_What is expected_. Repeat the records word for word, excluding any picture.

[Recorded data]
┌────────
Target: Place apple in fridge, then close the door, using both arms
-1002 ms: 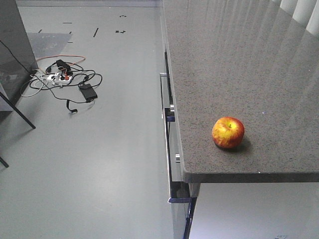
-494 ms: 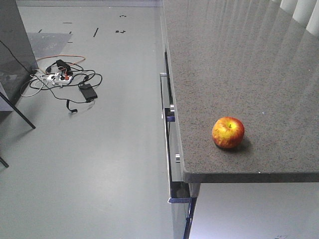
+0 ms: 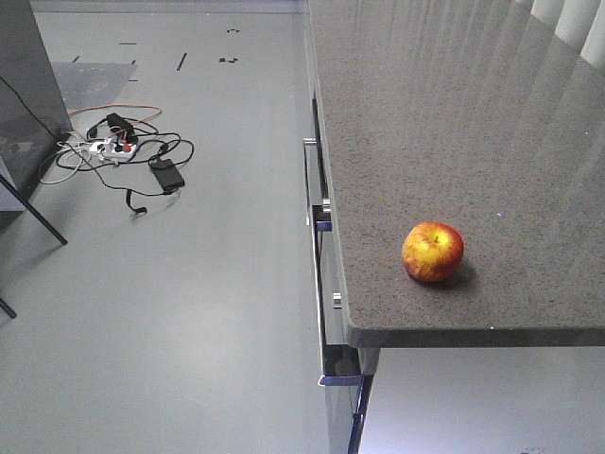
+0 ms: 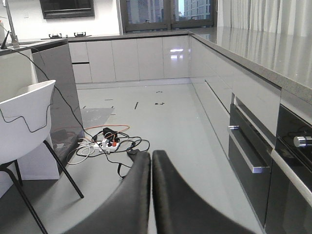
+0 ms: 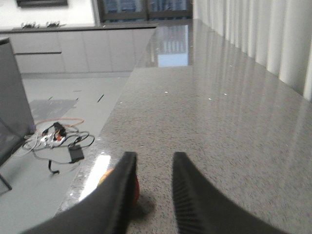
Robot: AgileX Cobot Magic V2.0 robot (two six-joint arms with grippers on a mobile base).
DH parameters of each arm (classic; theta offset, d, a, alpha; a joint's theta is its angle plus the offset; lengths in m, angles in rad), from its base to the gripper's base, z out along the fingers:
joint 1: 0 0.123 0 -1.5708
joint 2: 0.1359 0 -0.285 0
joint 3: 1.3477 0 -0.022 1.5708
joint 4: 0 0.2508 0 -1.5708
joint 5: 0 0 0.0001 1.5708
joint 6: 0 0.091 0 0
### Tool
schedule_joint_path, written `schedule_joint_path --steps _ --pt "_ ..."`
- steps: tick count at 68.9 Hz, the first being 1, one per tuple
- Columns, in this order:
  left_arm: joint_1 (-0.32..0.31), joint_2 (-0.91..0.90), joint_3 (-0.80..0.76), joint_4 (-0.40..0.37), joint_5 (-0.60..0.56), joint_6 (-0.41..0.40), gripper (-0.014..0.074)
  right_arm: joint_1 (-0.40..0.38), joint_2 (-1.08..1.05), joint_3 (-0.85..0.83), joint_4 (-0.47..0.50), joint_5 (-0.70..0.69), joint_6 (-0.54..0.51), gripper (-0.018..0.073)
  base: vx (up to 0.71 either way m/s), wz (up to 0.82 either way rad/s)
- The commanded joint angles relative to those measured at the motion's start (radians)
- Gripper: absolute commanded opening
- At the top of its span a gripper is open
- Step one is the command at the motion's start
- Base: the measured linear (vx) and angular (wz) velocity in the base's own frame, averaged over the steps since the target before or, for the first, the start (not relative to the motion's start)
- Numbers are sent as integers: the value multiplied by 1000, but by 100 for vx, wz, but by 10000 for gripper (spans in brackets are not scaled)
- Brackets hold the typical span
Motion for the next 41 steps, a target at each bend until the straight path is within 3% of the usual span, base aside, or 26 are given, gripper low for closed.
schedule_joint_path --steps 1,8,16,28,41 --pt "-8 -14 -20 -10 -73 -8 -8 1 79 -73 130 -69 -172 410 0 0" --pt "-8 -14 -20 -10 -73 -8 -8 1 122 -79 229 -135 -319 585 0 0" --pt "-8 -14 -20 -10 -73 -8 -8 1 142 -79 277 -186 -422 689 0 0" --pt "-8 -14 -20 -10 -73 -8 -8 1 155 -80 291 -175 -463 689 0 0" --pt "-8 -14 -20 -10 -73 -8 -8 1 322 -216 313 -9 -502 674 0 0"
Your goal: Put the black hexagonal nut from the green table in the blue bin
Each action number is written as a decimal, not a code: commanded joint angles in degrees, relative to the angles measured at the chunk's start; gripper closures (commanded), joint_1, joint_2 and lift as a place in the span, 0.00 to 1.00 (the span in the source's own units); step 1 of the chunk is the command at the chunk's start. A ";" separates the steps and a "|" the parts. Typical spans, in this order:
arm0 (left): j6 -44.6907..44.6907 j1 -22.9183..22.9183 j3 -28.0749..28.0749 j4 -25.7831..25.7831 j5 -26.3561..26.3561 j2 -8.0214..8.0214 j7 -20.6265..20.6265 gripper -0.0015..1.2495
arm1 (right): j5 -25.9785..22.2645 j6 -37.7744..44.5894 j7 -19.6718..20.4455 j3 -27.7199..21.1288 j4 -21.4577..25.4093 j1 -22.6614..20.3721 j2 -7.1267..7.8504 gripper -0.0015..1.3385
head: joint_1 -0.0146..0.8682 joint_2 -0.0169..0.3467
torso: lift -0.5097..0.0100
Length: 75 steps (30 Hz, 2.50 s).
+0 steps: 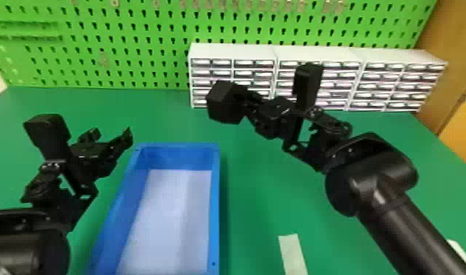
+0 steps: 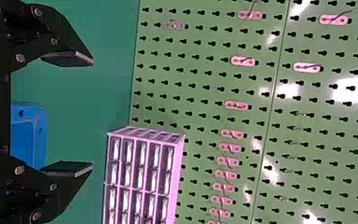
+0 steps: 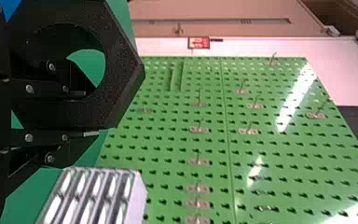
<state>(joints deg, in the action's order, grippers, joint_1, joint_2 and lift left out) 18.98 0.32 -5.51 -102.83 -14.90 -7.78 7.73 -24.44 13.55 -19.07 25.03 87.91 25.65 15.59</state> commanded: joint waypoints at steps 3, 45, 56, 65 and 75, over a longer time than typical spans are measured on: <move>0.00 -0.15 -0.12 0.00 -0.04 -0.04 0.00 0.37 | -2.20 3.68 0.00 3.97 2.27 0.19 1.28 0.77 | 0.80 0.07 | 0.79; 0.09 -0.15 -0.12 0.00 -0.04 0.05 0.00 0.37 | -8.87 9.83 2.37 16.89 5.96 1.07 3.48 0.77 | 0.80 0.07 | 0.79; 0.18 0.12 0.06 0.09 0.14 -0.04 0.00 0.37 | -9.67 10.01 2.37 17.95 5.34 2.12 3.48 0.76 | 0.80 0.07 | 0.79; 0.18 0.12 0.15 0.17 0.05 -0.04 0.00 0.37 | -10.54 10.45 2.46 18.03 4.90 2.21 3.48 0.49 | 0.80 0.07 | 0.79; 0.18 0.12 0.15 0.26 0.05 -0.04 0.00 0.37 | -10.72 10.54 2.46 17.95 4.90 2.39 3.48 0.47 | 0.80 0.07 | 0.79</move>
<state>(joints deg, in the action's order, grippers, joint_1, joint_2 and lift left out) 19.16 0.44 -5.36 -102.65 -14.85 -7.79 7.73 -35.07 24.03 -16.61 43.03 92.81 27.97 19.08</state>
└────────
_Solution to the problem_.
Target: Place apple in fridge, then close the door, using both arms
-1002 ms: 
-494 ms: 
+0 ms: 
+0 ms: 
+0 ms: 
Robot: AgileX Cobot Magic V2.0 robot (two six-joint arms with grippers on a mobile base).
DH parameters of each arm (classic; theta offset, d, a, alpha; a joint's theta is its angle plus the offset; lengths in m, angles in rad), from its base to the gripper's base, z out along the fingers:
joint 1: 0 0.123 0 -1.5708
joint 2: 0.1359 0 -0.285 0
joint 3: 1.3477 0 -0.022 1.5708
joint 4: 0 0.2508 0 -1.5708
joint 5: 0 0 0.0001 1.5708
joint 6: 0 0.091 0 0
### Tool
schedule_joint_path, written `schedule_joint_path --steps _ --pt "_ ..."`
- steps: tick count at 68.9 Hz, the first being 1, one per tuple
- Columns, in this order:
  left_arm: joint_1 (-0.32..0.31), joint_2 (-0.91..0.90), joint_3 (-0.80..0.76), joint_4 (-0.40..0.37), joint_5 (-0.60..0.56), joint_6 (-0.41..0.40), gripper (-0.014..0.074)
  right_arm: joint_1 (-0.40..0.38), joint_2 (-1.08..1.05), joint_3 (-0.85..0.83), joint_4 (-0.47..0.50), joint_5 (-0.70..0.69), joint_6 (-0.54..0.51), gripper (-0.018..0.073)
  base: vx (up to 0.71 either way m/s), wz (up to 0.82 either way rad/s)
- The commanded joint angles relative to those measured at the motion's start (radians)
- Gripper: absolute commanded opening
- At the top of its span a gripper is open
- Step one is the command at the motion's start
- Base: the measured linear (vx) and angular (wz) velocity in the base's own frame, averaged over the steps since the target before or, for the first, the start (not relative to the motion's start)
- Numbers are sent as integers: the value multiplied by 1000, but by 100 for vx, wz, but by 10000 for gripper (spans in brackets are not scaled)
- Brackets hold the typical span
Motion for the next 41 steps, a target at each bend until the straight path is within 3% of the usual span, base aside, or 26 are given, gripper low for closed.
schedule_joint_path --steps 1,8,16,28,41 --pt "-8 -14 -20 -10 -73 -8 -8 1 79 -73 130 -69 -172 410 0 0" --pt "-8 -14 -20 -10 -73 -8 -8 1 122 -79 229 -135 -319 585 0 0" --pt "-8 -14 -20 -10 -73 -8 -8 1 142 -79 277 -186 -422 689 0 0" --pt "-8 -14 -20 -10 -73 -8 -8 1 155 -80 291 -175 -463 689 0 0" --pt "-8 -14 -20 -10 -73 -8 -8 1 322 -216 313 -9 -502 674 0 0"
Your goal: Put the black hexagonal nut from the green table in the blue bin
Each action number is written as a decimal, not a code: commanded joint angles in degrees, relative to the angles measured at the chunk's start; gripper closures (commanded), joint_1, joint_2 and lift as a place in the span, 0.00 to 1.00 (the span in the source's own units); step 1 of the chunk is the command at the chunk's start. A ";" separates the steps and a "|" the parts. Typical spans, in this order:
arm0 (left): j6 -44.6907..44.6907 j1 -22.9183..22.9183 j3 -28.0749..28.0749 j4 -25.7831..25.7831 j5 -26.3561..26.3561 j2 -8.0214..8.0214 j7 -20.6265..20.6265 gripper -0.0015..1.2495
arm1 (right): j5 -25.9785..22.2645 j6 -37.7744..44.5894 j7 -19.6718..20.4455 j3 -27.7199..21.1288 j4 -21.4577..25.4093 j1 -22.6614..20.3721 j2 -7.1267..7.8504 gripper -0.0015..1.3385
head: joint_1 -0.0146..0.8682 joint_2 -0.0169..0.3467
torso: lift -0.5097..0.0100
Length: 75 steps (30 Hz, 2.50 s).
+0 steps: 
+0 steps: 
+0 steps: 
<state>(joints deg, in the action's order, grippers, joint_1, joint_2 and lift left out) 18.98 0.32 -5.51 -102.83 -14.90 -7.78 7.73 -24.44 13.55 -19.07 25.03 87.91 25.65 15.59</state> commanded: joint waypoints at steps 3, 45, 56, 65 and 75, over a longer time than typical spans are measured on: <move>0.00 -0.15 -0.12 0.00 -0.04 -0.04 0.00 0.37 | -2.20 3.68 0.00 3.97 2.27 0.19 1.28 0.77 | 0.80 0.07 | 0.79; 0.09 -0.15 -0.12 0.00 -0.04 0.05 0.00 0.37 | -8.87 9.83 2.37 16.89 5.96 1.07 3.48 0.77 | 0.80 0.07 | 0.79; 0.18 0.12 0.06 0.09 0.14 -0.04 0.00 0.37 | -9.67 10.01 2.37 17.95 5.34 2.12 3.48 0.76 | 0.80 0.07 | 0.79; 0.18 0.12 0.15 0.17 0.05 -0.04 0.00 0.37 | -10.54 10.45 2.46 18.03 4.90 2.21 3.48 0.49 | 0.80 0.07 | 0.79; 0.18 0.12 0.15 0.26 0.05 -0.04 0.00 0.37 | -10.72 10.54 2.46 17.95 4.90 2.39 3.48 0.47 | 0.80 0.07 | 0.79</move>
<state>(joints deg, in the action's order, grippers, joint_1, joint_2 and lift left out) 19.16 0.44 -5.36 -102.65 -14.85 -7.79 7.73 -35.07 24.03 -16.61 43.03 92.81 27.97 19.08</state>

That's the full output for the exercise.